From the date of incorporation itself, the limited company becomes a legal person with the right and duties and distinct from its members and shareholders. There is a corporate veil between them from the courts has to observe as and when necessary. By the incorporation of the company, the company will have corporate personality and will have independent status from such incorporation.
By such registration, the company would be in a position to sue or to be sued in its own and can hold own property, debts liabilities etc. though the entire shares held by even one member cannot combine its ownership with the company. The shareholders only responsible to such extent for unpaid share amount by them if any. Hence any debts, liabilities, assets properties belong to the company but not shareholders.
The doctrine of separate or corporate derived from ancient history and from Roman law. It is also evidently noticed in the case of Salomon Vs The Hamborough Co. during 1671. Thereafter separate personality widely described in Salomon Vs Salomon and Co. 1897. In order to satisfy the sons, Salomon incorporated the company and sold entire business to the company. The company paid in the form of cash, shares and debentures. Ultimately Salomon becomes preferential creditor to the company. Here the company is different from Salomon.

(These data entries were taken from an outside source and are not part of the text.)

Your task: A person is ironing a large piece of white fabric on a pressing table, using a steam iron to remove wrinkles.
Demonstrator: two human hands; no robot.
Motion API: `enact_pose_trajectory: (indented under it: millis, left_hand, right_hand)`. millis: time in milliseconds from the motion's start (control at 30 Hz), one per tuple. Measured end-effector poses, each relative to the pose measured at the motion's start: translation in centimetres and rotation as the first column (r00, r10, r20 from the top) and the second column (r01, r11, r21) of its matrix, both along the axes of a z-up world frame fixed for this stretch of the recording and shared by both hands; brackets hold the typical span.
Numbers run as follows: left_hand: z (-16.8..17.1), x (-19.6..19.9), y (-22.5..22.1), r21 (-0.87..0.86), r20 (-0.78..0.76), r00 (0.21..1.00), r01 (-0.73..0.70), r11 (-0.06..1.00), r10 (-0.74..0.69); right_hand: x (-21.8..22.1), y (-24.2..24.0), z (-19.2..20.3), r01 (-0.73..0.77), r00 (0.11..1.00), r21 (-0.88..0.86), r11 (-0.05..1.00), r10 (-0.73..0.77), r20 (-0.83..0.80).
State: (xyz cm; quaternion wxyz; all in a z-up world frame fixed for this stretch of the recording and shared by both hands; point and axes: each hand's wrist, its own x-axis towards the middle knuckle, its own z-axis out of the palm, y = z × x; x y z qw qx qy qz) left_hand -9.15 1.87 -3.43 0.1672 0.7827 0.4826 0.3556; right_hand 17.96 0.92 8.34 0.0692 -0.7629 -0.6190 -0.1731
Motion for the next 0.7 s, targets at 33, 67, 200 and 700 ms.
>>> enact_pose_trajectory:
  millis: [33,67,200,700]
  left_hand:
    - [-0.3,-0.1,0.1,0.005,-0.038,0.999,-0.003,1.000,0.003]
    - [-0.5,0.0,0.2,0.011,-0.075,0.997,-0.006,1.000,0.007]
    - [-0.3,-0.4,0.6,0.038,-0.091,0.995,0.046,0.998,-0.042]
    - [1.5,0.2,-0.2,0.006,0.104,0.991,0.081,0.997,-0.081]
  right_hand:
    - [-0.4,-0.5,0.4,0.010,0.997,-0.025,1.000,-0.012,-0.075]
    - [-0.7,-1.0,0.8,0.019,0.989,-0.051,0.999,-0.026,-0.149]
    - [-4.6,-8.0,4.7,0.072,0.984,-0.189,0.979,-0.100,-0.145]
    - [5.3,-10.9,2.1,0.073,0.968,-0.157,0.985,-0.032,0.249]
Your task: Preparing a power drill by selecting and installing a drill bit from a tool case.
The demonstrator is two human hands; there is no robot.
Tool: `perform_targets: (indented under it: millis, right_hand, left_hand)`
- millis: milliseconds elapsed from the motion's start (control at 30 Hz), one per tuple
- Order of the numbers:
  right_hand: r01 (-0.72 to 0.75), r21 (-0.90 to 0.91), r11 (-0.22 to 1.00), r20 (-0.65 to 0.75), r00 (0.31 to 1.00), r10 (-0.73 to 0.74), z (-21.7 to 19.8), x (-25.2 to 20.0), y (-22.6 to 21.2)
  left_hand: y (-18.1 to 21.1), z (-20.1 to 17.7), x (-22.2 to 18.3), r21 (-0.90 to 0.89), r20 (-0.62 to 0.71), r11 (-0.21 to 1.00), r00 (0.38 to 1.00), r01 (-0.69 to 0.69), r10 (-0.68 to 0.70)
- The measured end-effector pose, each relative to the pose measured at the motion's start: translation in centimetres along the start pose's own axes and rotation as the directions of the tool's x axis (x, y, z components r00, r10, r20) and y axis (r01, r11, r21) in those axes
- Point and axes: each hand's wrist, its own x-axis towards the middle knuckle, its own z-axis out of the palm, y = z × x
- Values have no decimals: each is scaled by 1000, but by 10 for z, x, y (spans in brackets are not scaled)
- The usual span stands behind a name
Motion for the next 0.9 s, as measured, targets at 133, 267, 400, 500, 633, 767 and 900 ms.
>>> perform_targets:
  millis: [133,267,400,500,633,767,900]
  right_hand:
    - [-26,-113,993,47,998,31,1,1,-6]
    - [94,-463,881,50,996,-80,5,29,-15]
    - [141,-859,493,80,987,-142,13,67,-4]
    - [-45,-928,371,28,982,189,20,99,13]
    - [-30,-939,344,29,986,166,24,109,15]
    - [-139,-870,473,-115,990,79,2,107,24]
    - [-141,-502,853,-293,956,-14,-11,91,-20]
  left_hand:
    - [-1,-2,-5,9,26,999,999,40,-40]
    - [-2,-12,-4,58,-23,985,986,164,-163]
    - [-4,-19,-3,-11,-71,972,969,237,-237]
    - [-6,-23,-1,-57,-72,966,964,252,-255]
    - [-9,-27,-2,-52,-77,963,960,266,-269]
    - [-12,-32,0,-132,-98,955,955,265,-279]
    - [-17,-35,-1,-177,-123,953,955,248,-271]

and Company should pay the amount first to the preferential creditor overriding all other creditors. But all other creditors argued that that Salomon and his company both are same, hence the payment should be avoided to Salomon. The House of Lords clearly examined and gave decision in favor of Salomon, as he was separate from the company. They gave the decision based in the absence of fraud with respect to the debentures and hence debentures were valid. It should be understood that the Salomon’s case did not establish doctrine of personality, but the case given exhaust meaning with respect to the separate independent personality from the company.